TASK TO CARRY OUT: Going down the data below, set down exactly the line with "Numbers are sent" and each line after it through the line with "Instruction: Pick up"; no other lines.

(ENTRIES PROVIDED Opens)

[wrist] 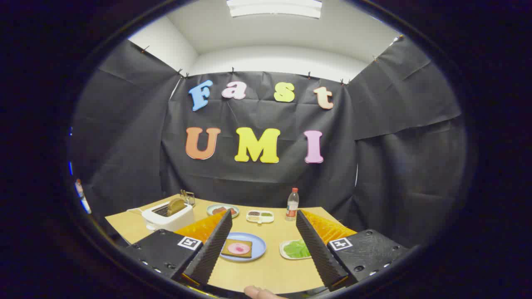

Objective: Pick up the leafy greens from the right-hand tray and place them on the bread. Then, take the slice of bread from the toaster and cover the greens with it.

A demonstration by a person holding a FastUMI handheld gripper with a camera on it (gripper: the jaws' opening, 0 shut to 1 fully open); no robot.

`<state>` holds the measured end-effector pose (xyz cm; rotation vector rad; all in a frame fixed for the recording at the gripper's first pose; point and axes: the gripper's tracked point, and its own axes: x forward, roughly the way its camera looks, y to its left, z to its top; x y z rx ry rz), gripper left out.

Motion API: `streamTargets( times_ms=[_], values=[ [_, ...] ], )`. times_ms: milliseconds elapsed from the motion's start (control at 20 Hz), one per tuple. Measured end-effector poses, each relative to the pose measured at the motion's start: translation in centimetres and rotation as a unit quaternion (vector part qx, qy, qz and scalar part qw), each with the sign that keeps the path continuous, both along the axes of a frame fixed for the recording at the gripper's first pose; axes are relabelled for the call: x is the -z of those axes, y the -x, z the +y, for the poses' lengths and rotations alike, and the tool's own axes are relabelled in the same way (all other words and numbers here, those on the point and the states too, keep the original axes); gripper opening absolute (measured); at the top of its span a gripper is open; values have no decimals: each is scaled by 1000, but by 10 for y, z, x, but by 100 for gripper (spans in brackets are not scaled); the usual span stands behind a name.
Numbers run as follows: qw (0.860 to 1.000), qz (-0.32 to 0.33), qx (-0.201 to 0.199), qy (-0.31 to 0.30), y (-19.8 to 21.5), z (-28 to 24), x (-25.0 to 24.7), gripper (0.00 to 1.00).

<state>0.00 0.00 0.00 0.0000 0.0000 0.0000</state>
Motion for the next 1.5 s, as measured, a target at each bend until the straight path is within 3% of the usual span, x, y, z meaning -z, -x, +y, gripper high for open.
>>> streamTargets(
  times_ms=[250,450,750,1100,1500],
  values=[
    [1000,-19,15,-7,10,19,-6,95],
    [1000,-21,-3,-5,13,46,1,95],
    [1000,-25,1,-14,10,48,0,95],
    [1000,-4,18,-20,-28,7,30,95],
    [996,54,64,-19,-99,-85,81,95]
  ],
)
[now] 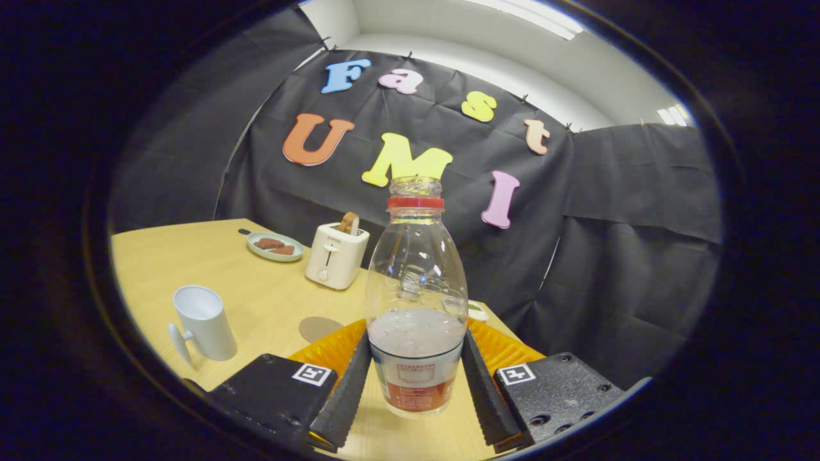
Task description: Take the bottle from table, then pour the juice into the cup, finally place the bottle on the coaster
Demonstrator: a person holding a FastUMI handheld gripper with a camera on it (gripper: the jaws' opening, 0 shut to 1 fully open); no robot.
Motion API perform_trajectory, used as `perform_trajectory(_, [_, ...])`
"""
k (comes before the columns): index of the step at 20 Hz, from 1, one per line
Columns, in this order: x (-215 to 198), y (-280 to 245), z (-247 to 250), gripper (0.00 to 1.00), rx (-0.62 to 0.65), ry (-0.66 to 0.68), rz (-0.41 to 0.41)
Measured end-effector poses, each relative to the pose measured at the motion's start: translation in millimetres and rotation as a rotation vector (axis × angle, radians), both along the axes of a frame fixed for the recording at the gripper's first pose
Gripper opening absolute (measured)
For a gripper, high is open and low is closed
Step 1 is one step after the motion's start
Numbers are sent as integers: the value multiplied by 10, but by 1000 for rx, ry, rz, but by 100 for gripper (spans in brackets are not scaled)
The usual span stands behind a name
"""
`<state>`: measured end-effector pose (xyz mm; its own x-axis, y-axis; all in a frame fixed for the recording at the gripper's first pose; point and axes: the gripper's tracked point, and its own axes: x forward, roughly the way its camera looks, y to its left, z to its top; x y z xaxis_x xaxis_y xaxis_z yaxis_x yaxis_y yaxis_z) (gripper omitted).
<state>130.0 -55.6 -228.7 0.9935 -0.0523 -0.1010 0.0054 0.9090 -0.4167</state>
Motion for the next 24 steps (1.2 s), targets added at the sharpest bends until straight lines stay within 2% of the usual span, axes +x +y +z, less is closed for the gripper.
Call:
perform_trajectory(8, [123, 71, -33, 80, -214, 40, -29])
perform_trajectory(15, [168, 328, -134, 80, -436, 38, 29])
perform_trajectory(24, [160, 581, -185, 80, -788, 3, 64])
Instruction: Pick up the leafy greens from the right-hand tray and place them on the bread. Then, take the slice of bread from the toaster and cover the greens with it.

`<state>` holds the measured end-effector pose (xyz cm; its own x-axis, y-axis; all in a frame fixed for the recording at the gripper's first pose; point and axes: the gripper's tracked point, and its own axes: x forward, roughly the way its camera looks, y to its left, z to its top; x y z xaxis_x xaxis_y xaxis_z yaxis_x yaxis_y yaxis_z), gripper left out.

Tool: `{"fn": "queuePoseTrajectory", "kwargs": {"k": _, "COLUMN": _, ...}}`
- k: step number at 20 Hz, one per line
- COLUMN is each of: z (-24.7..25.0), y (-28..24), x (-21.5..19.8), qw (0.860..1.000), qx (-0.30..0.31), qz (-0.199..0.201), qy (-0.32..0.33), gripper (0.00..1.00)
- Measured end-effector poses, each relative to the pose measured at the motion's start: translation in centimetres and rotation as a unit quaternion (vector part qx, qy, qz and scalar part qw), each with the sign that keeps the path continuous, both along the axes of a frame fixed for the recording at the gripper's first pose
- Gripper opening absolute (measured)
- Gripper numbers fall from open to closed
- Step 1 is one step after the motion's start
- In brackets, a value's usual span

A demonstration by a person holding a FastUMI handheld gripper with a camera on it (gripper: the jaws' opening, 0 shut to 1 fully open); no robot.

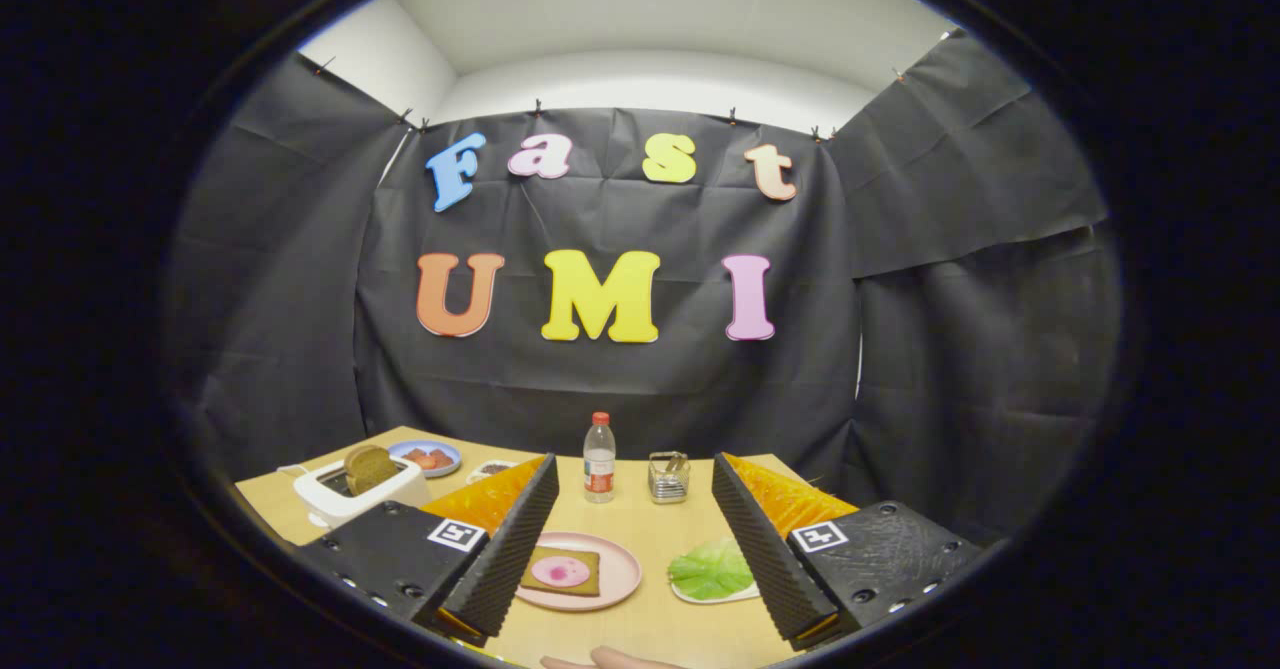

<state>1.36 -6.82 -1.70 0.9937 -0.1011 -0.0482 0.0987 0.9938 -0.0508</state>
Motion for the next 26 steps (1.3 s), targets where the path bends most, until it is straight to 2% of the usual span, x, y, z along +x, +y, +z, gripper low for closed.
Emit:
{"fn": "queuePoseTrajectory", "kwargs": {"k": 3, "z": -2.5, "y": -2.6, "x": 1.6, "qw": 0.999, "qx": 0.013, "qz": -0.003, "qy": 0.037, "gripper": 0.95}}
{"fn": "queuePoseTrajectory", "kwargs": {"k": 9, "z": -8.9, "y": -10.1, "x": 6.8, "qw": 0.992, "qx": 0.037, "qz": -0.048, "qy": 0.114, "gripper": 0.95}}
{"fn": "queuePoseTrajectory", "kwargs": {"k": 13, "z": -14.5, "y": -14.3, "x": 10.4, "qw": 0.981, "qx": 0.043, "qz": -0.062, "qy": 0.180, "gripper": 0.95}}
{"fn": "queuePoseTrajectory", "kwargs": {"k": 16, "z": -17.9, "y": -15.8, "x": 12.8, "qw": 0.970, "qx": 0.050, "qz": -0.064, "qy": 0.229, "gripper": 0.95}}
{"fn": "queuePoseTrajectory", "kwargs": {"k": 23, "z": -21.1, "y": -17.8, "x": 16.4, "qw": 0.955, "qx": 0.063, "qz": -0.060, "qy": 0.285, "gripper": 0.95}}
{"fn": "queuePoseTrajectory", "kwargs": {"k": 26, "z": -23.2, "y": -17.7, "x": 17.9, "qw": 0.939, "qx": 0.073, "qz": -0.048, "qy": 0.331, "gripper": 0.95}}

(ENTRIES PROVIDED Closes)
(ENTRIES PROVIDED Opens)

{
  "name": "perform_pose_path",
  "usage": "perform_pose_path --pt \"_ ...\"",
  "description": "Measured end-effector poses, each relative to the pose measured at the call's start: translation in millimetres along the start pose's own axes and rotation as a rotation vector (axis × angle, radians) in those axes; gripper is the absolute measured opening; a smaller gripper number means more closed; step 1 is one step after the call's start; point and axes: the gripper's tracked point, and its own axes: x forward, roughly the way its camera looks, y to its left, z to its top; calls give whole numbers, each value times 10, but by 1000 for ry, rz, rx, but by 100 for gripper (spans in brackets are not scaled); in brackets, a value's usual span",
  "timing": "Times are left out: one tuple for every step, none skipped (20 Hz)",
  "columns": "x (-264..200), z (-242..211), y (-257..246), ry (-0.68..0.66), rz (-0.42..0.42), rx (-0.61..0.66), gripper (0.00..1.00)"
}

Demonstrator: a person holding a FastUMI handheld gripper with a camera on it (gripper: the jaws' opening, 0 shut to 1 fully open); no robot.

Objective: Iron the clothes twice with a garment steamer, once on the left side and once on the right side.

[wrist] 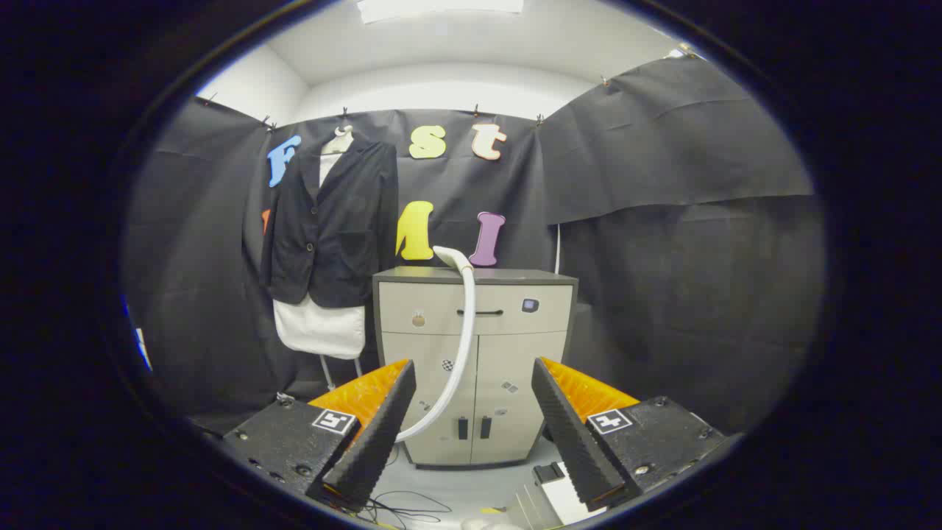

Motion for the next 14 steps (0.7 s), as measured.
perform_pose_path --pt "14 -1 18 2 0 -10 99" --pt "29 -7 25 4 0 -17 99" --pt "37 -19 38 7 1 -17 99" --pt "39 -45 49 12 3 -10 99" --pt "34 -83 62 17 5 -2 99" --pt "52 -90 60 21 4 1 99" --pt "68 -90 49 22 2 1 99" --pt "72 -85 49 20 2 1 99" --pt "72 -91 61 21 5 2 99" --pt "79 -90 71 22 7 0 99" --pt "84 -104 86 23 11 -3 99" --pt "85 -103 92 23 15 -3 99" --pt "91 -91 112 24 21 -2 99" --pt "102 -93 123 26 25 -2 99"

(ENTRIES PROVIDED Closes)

SOLUTION FOR THIS EXERCISE:
Numbers are sent as integers: the value multiplied by 10, but by 1000 for rx, ry, rz, but by 100 for gripper (spans in brackets are not scaled)
The usual span stands behind a name
"""
`<state>`: measured end-effector pose (xyz mm; its own x-axis, y-axis; all in a frame fixed for the recording at the gripper's first pose; point and axes: the gripper's tracked point, and its own axes: x forward, roughly the way its camera looks, y to its left, z to its top; x y z xaxis_x xaxis_y xaxis_z yaxis_x yaxis_y yaxis_z) (gripper omitted).
<state>130.0 -55.6 -228.7 0.9935 -0.0523 -0.1010 0.0054 0.9090 -0.4167</state>
Motion for the next 24 steps (1.2 s), targets added at the sharpest bends until straight lines stay within 2% of the usual span, axes +x +y +z, less is closed for the gripper.
Call:
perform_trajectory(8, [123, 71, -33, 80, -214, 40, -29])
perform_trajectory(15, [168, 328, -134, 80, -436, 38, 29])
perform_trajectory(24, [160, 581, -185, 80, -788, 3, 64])
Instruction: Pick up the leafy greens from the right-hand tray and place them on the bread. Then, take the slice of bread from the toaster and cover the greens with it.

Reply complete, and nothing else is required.